_Instructions for the task_
From the top of the entries below through the line containing "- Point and", return every line exactly as written, please, and stop there.

_Exercise inputs_

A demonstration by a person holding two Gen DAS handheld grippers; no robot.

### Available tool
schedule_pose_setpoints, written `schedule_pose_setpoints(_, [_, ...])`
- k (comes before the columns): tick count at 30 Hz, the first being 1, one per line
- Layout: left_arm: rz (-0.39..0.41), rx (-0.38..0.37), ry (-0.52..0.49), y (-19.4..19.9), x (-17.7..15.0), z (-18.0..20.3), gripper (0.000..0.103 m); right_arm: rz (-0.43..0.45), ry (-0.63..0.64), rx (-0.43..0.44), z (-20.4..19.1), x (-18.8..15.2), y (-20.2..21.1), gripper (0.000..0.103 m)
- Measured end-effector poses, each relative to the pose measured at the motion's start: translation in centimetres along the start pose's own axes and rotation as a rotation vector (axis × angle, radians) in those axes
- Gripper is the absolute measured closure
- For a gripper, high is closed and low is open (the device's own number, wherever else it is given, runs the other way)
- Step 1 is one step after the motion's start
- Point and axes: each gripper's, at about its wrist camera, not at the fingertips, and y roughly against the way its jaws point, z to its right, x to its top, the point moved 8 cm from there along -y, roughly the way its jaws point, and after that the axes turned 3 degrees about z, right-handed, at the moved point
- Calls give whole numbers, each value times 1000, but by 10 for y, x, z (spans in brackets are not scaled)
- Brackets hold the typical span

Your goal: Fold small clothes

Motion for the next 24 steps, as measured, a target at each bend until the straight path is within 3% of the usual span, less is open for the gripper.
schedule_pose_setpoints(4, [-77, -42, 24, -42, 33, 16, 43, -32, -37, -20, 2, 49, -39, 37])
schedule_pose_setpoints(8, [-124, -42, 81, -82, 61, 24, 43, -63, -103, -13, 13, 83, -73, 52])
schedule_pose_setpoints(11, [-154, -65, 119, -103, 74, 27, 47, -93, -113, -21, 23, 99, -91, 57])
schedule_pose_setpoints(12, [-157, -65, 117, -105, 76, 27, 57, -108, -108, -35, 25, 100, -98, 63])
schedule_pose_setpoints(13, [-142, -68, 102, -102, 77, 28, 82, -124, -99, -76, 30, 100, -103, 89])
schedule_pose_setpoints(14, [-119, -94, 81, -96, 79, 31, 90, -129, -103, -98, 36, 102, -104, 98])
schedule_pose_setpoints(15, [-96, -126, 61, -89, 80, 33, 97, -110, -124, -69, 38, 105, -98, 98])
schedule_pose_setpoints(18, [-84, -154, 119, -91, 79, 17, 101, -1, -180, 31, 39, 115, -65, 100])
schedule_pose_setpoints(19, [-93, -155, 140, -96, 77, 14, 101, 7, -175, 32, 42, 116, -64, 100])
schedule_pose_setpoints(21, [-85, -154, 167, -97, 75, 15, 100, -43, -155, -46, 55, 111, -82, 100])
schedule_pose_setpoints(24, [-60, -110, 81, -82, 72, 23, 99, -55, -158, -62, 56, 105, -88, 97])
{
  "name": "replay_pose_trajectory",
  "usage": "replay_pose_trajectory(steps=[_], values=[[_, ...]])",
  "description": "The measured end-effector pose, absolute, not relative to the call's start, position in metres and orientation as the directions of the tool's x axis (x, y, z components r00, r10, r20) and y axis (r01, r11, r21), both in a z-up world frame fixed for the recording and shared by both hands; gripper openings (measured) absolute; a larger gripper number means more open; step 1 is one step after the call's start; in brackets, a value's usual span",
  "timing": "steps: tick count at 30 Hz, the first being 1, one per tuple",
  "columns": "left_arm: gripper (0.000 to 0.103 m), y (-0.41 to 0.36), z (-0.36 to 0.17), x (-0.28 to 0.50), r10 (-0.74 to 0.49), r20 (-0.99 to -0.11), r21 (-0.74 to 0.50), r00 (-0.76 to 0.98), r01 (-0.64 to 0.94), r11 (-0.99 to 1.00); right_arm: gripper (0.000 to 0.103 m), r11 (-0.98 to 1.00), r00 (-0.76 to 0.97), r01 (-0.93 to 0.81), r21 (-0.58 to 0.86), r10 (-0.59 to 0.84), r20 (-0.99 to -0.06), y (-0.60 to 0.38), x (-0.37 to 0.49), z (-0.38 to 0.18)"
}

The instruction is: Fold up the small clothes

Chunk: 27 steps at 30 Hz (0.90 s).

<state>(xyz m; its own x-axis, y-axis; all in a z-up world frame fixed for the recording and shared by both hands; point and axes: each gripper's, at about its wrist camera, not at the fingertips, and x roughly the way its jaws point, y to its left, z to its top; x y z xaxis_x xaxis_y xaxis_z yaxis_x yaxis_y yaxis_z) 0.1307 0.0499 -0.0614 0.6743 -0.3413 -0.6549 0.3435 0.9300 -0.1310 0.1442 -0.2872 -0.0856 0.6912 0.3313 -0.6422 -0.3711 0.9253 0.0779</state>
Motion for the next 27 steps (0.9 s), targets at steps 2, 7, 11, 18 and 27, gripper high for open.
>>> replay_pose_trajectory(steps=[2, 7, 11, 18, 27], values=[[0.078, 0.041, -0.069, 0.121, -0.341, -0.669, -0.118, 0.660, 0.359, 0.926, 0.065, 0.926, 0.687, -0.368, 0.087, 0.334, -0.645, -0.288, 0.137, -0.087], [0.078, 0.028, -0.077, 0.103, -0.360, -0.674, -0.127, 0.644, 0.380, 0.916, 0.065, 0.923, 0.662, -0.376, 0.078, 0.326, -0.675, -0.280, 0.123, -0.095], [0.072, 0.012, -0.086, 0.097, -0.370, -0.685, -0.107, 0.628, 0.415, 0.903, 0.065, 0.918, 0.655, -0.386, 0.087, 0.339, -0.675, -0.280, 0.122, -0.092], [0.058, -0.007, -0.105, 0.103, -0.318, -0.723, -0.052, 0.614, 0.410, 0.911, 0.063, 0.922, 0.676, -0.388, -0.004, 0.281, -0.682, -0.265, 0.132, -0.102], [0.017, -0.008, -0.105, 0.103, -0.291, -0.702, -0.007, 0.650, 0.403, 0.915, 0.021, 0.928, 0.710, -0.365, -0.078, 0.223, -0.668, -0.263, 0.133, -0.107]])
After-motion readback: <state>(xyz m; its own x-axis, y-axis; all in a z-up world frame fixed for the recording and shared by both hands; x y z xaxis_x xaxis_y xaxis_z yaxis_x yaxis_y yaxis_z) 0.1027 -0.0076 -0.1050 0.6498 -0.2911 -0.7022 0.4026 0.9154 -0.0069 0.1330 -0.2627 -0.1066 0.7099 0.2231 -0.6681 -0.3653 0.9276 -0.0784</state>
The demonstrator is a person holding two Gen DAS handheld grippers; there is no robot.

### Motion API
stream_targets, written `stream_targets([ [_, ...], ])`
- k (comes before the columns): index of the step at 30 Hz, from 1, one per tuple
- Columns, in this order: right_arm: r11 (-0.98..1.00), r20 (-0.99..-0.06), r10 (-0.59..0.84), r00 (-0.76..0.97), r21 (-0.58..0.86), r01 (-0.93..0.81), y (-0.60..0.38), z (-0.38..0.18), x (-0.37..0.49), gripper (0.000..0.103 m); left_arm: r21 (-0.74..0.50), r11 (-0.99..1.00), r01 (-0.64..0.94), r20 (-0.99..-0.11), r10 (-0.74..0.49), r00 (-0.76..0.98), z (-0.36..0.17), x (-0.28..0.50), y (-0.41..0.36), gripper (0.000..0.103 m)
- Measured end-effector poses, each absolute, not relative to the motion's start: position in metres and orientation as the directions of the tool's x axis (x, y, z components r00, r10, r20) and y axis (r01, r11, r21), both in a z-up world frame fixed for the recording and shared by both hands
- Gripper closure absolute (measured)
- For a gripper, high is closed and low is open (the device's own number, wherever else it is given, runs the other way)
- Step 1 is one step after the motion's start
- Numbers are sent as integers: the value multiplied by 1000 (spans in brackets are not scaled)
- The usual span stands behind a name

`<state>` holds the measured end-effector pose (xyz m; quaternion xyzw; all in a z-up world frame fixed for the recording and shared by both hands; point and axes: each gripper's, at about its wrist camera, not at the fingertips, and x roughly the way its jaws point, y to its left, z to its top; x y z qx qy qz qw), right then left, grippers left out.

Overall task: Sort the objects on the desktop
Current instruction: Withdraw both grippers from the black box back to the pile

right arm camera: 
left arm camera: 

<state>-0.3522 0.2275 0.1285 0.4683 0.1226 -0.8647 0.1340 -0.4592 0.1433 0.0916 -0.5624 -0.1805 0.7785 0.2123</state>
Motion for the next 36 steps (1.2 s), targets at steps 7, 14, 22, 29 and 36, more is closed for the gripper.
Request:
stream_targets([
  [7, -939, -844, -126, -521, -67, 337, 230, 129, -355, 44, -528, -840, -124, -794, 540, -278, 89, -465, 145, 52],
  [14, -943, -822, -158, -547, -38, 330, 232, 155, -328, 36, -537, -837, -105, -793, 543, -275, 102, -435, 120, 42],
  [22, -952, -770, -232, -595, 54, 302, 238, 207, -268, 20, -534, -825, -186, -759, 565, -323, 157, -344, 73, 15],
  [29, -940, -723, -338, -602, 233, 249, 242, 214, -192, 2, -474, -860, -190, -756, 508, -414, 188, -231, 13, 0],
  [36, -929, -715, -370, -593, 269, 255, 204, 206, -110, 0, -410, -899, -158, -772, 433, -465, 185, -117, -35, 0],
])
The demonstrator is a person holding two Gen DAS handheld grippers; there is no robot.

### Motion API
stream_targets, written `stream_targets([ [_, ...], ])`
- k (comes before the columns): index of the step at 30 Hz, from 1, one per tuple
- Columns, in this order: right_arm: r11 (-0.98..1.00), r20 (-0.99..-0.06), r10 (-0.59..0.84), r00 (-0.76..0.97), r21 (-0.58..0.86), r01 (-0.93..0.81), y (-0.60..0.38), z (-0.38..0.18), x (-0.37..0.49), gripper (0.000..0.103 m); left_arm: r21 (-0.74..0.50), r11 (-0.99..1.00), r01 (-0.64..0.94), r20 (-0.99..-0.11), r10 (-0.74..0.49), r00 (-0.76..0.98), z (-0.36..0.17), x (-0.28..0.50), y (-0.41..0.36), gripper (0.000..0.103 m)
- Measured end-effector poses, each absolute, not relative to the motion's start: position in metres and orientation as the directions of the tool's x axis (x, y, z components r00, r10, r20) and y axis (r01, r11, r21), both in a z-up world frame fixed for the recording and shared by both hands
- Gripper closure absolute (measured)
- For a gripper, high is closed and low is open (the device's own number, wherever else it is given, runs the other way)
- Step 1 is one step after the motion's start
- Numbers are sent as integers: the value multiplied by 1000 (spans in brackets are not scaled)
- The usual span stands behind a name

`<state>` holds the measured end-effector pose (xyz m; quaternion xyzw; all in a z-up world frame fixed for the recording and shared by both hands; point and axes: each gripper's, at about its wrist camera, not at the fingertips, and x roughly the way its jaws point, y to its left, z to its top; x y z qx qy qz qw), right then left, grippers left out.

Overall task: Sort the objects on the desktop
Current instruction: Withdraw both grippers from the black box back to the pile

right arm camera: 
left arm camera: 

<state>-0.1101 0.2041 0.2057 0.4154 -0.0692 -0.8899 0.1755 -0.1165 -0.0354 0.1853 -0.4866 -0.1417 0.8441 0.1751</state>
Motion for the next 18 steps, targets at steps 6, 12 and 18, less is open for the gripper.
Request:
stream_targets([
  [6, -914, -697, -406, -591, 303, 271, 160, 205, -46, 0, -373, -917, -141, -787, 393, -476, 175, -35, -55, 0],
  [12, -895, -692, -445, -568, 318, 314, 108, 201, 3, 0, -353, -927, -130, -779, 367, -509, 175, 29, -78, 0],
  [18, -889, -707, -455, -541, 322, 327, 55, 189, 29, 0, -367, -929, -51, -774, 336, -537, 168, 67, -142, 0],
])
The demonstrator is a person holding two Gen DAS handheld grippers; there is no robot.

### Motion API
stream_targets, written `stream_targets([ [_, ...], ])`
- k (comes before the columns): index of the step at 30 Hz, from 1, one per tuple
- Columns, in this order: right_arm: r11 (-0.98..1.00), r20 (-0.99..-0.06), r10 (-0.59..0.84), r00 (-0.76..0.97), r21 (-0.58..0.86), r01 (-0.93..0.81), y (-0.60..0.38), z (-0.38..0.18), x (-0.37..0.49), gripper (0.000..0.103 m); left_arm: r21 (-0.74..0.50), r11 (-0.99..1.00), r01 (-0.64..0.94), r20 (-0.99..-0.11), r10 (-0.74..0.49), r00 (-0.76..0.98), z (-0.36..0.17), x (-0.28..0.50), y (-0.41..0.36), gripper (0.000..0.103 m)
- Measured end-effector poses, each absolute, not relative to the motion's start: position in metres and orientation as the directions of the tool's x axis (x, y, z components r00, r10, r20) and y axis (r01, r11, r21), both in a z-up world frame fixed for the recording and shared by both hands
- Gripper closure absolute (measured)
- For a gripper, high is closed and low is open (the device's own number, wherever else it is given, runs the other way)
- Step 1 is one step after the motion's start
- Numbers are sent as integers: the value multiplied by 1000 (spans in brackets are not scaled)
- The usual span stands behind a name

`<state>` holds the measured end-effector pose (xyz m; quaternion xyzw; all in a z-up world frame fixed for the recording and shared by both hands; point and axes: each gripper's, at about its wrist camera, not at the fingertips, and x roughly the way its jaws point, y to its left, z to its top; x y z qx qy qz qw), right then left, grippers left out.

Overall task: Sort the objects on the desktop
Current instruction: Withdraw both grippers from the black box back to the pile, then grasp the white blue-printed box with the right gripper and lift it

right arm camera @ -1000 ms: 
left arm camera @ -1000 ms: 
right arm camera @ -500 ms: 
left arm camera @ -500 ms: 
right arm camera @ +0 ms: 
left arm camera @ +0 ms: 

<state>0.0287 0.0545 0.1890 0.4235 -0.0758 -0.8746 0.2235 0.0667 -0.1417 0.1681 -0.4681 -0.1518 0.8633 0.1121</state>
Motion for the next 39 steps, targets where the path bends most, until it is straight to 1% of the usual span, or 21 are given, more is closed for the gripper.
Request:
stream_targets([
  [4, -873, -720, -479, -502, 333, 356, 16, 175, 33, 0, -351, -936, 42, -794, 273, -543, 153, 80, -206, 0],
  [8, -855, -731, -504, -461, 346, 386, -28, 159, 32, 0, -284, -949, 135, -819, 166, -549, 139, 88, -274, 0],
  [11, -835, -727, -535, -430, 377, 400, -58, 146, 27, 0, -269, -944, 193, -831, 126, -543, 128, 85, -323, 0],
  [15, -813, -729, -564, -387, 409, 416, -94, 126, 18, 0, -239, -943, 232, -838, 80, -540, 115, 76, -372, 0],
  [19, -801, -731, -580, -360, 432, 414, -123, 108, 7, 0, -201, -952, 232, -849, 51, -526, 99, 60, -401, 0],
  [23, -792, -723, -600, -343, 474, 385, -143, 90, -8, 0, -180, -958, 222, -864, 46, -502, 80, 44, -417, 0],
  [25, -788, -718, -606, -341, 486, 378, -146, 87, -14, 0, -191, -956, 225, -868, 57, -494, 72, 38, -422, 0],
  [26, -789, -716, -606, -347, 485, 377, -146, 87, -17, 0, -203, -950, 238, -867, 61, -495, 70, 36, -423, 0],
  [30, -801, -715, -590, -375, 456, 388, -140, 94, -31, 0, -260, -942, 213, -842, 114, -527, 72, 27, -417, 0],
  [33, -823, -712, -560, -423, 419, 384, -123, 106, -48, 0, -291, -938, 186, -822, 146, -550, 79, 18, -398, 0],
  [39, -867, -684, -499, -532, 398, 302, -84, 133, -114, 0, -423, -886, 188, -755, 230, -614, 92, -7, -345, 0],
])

_Output of the exercise_
A demonstration by a person holding two Gen DAS handheld grippers; no robot.

### Available tool
schedule_pose_setpoints, written `schedule_pose_setpoints(_, [_, ...])`
- k (comes before the columns): tick count at 30 Hz, the first being 1, one per line
- Layout: left_arm: rz (-0.39..0.41), rx (-0.38..0.37), ry (-0.52..0.49), y (-19.4..19.9), x (-17.7..15.0), z (-18.0..20.3), gripper (0.000..0.103 m); right_arm: rz (-0.43..0.45), ry (-0.63..0.64), rx (-0.43..0.44), z (-20.4..19.1), x (-18.8..15.2), y (-20.2..21.1), gripper (0.000..0.103 m)
- Measured end-effector poses, each relative to the pose measured at the motion's start: translation in centimetres along the start pose's own axes and rotation as a rotation vector (axis × angle, radians) in those axes
- Gripper is the absolute measured closure
- For a gripper, high is closed and low is open (the device's own number, wherever else it is given, runs the other way)
- Step 1 is one step after the motion's start
- Point and axes: each gripper's, at about its wrist camera, not at the fingertips, and y roughly against the way its jaws point, z to its right, x to its top, the point moved 8 cm from there along -y, roughly the way its jaws point, and after that the axes turned 3 degrees about z, right-handed, at the moved point

The response is now finished.